Your personal development coach

Mine for Deeper Gold

As a human being, you have the ability to see deeper patterns and messages – themes, trends and insights – in learning resources and experiences. Keep developing this ability! Use it when you learn. As a SMART learner, don’t only settle for what is on the surface.

Here are some important things you can do to have a deeper learning experience:

Discover the structure embedded in the resource or experience. Imagine a tree. What are the main information limbs that will hold the details (smaller branches, twigs and leaves)?

  • Look for an idea structure to hang your learning on – find the main points first. Then you can chunk your learning into these categories.
  • Using the structure that is in your resource will help neutralize your own biases because it will work against your tendency to confirm what you already believe (you must pay attention to what the expert, speaker, author, teacher is saying). Remember the confirmation bias – it is easier for you to trust what you already know and agree with. Some of the main ideas that your learning resource presents will probably be new for you and may not confirm what you already know.
    • In fact, much of learning today will be something new – that’s what makes it “learning.”

Decide where the “gold” you need may be buried.

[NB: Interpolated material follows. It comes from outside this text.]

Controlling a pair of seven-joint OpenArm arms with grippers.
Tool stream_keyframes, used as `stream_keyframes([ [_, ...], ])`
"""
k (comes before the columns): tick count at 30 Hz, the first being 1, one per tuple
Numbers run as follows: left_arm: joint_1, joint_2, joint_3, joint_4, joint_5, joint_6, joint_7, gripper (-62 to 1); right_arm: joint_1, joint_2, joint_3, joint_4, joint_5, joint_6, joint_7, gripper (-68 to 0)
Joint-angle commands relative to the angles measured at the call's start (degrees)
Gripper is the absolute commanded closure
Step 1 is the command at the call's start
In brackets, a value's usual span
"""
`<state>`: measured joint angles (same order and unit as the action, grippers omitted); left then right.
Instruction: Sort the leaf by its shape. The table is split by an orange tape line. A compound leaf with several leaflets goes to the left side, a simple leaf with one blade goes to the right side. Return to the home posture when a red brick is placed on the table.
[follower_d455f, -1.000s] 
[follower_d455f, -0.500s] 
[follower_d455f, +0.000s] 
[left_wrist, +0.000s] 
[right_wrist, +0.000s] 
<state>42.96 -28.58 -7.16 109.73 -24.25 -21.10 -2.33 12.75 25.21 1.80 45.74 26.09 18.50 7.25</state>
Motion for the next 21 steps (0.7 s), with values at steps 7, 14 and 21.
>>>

  • Ask yourself: “What seems to be important to the person who organized this book, talk, course, game, experience?”
  • Lift up to 10,000 feet. Ask yourself where this idea or method fits historically and where – broadly -- it applies today.
  • Watch for your own ideas and methods that what you are learning may replace or enhance.
  • Wonder about what history and past discoveries and ways of thinking teach about this topic.
  • Wonder -- if you put what you learn into practice, what are the long term implications for you and others?

Be a devil’s advocate.

  • Look for other perspectives – or at least be aware that what you are learning represents one viewpoint or approach to a skill or habit.
  • If you have done your due diligence, you know how reliable and credible your resource is – and how open you can be to new thinking. Trusted resources have already done some of this work of finding the best information and they also are continually learning and evolving their views based on new information.

Convert the information into implications for your learning.

  • Take SMART Notes to translate others’ ideas and information it into what YOU want to remember, skills you will focus on, attitudes or beliefs to change, and creative ideas that occur to you because you are in a learning space.
  • As you turn what you read, hear, experience into implications for you, you will personalize your learning and make it more memorable. This prepares your brain to store the information in your long-term memory for later use.
  • As a SMART Learner, be a deep learner. Use the magnificent information processing power of your 90 billion neurons and 1,000 trillion brain connections to find the gold – wherever it is buried.

Looking for buried gold – the knowledge ,skill, attitude and creative implications -- is also terrific for concentration. It can launch you into that wonderful and highly efficient learning state of flow.